## PROBLEMS AND APPLICATIONS

604

1. The chapter uses the Fisher model to discuss a change in the interest rate for a consumer who saves some of his first-period income. Suppose, instead, that the consumer is a borrower. How does that alter the analysis? Discuss the income and substitution effects on consumption in both periods.

2. Jack and Jill both obey the two-period Fisher model of consumption. Jack earns \$100 in the first period and \$100 in the second period. Jill earns nothing in the first period and \$210 in the second period. Both of them can borrow or lend at the interest rate r.

1. You observe both Jack and Jill consuming \$100 in the first period and \$100 in the second period. What is the interest rate r?

2. Suppose the interest rate increases. What will happen to Jack’s consumption in the first period? Is Jack better off or worse off than before the interest-rate rise?

3. What will happen to Jill’s consumption in the first period when the interest rate increases? Is Jill better off or worse off than before the interest-rate increase?

3. The chapter analyzes Fisher’s model for the case in which the consumer can save or borrow at an interest rate of r and for the case in which the consumer can save at this rate but cannot borrow at all. Consider now the intermediate case in which the consumer can save at rate rs and borrow at rate rb, where rs < rb.

1. What is the consumer’s budget constraint in the case in which he consumes less than his income in period one?

2. What is the consumer’s budget constraint in the case in which he consumes more than his income in period one?

3. Graph the two budget constraints and shade the area that represents the combination of first-period and second-period consumption the consumer can choose.

4. Now add to your graph the consumer’s indifference curves. Show three possible outcomes: one in which the consumer saves, one in which he borrows, and one in which he neither saves nor borrows.

5. What determines first-period consumption in each of the three cases?

4. Explain whether borrowing constraints increase or decrease the potency of fiscal policy to influence aggregate demand in each of the following two cases:

1. A temporary personal income-tax cut.

2. An announced future personal income-tax cut.

5. In the discussion of the life-cycle hypothesis in the text, income is assumed to be constant during the period before retirement. For most people, however, income grows over their lifetimes. How does this growth in income influence the lifetime pattern of consumption and wealth accumulation shown in Figure 17-12 under the following conditions?

1. Consumers can borrow, so their wealth can be negative.

2. Consumers face borrowing constraints that prevent their wealth from falling below zero.

Do you consider case (a) or case (b) to be more realistic? Why?

6. Demographers predict that the fraction of the population that is elderly will increase over the next 20 years. What does the life-cycle model predict for the influence of this demographic change on the national saving rate?
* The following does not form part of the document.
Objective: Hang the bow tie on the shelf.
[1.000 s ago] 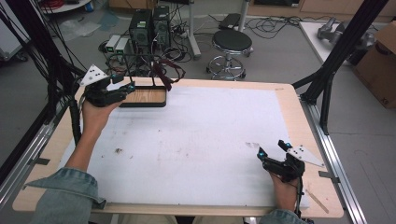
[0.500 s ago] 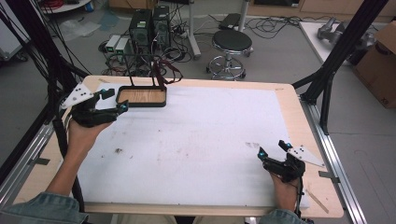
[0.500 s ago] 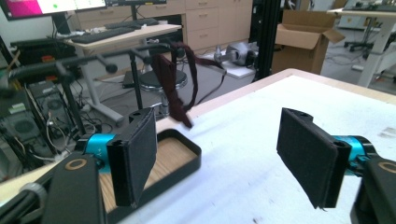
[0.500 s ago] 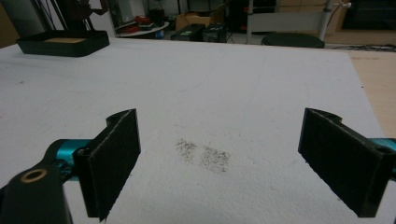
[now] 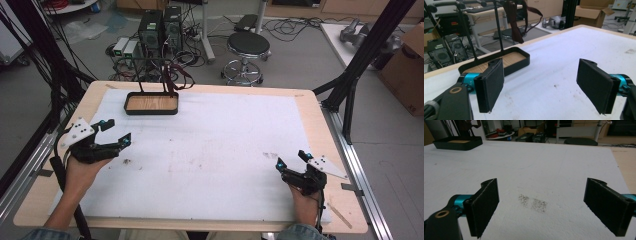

7. One study found that the elderly who do not have children dissave at about the same rate as the elderly who do have children. What might this finding imply about the reason the elderly do not dissave as much as the life-cycle model predicts?

8. Consider two savings accounts that pay the same interest rate. One account lets you take your money out on demand. The second requires that you give 30-day advance notification before withdrawals. Which account would you prefer? Why? Can you imagine a person who might make the opposite choice? What do these choices say about the theory of the consumption function?